Task item =
Return all the lines below exactly as written. Drop every picture.

Source material =
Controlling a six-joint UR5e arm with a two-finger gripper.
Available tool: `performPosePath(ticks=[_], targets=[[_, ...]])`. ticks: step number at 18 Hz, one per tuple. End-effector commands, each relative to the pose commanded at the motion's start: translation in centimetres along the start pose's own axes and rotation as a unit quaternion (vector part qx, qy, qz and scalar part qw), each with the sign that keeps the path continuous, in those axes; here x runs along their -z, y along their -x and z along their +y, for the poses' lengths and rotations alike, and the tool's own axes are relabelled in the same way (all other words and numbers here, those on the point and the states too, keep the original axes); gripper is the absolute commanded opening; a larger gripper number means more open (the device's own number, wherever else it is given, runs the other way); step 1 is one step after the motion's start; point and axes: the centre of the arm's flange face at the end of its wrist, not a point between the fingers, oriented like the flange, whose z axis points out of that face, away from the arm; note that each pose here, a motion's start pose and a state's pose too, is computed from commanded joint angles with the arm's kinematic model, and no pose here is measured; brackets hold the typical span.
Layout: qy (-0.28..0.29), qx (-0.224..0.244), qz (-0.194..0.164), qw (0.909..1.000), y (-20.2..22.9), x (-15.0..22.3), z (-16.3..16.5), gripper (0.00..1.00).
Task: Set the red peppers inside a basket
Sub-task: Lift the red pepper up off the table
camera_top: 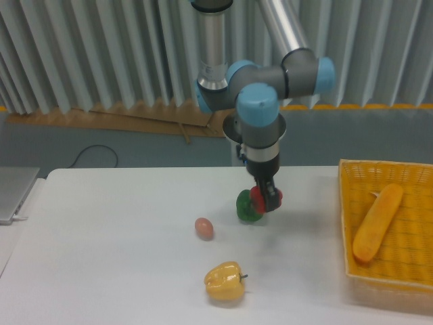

Output for this task =
Controlling a six-joint UR5e arm with a two-finger gripper.
Available tool: `performPosePath(ticks=[_], targets=[[_, ...]])`. ticks: step number at 18 Hz, one per tuple. End-effector commands, each relative to the pose commanded at the motion's start: translation in centimetres along the start pose's own axes and rotation as a unit quaternion (vector part qx, qy, qz and scalar part qw), each with the sign that keeps the path continuous, in those axes; here x runs along their -z, y along their -x and z along their +y, for the poses' lengths and rotations alike, and the tool's own axes are relabelled in the same way (all other words and numbers here, those on the point and the states too, keep the original axes); gripper is the absolute commanded opening; a larger gripper number means more open (the device's own number, wherever else it is given, runs the other way); step 1 is one step after the motion's start; point and axes: the centre of the arm's flange face at the end of its wrist, not a point between the fingers, oriented like the flange, whose z axis points out of that face, away from the arm; note that each pose here, a motion's start pose and a state's pose too, is computed from commanded joint angles with the arm's kinematic model, and no pose here is measured; brackets hold the typical span.
Layout: qy (-0.28..0.29), qx (-0.224..0.244), qz (-0.194..0.164), qw (0.909..1.000), y (-20.2..22.9), x (-15.0..22.3), z (-16.3..16.5), gripper (0.00..1.00).
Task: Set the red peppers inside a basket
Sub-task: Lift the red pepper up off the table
camera_top: 

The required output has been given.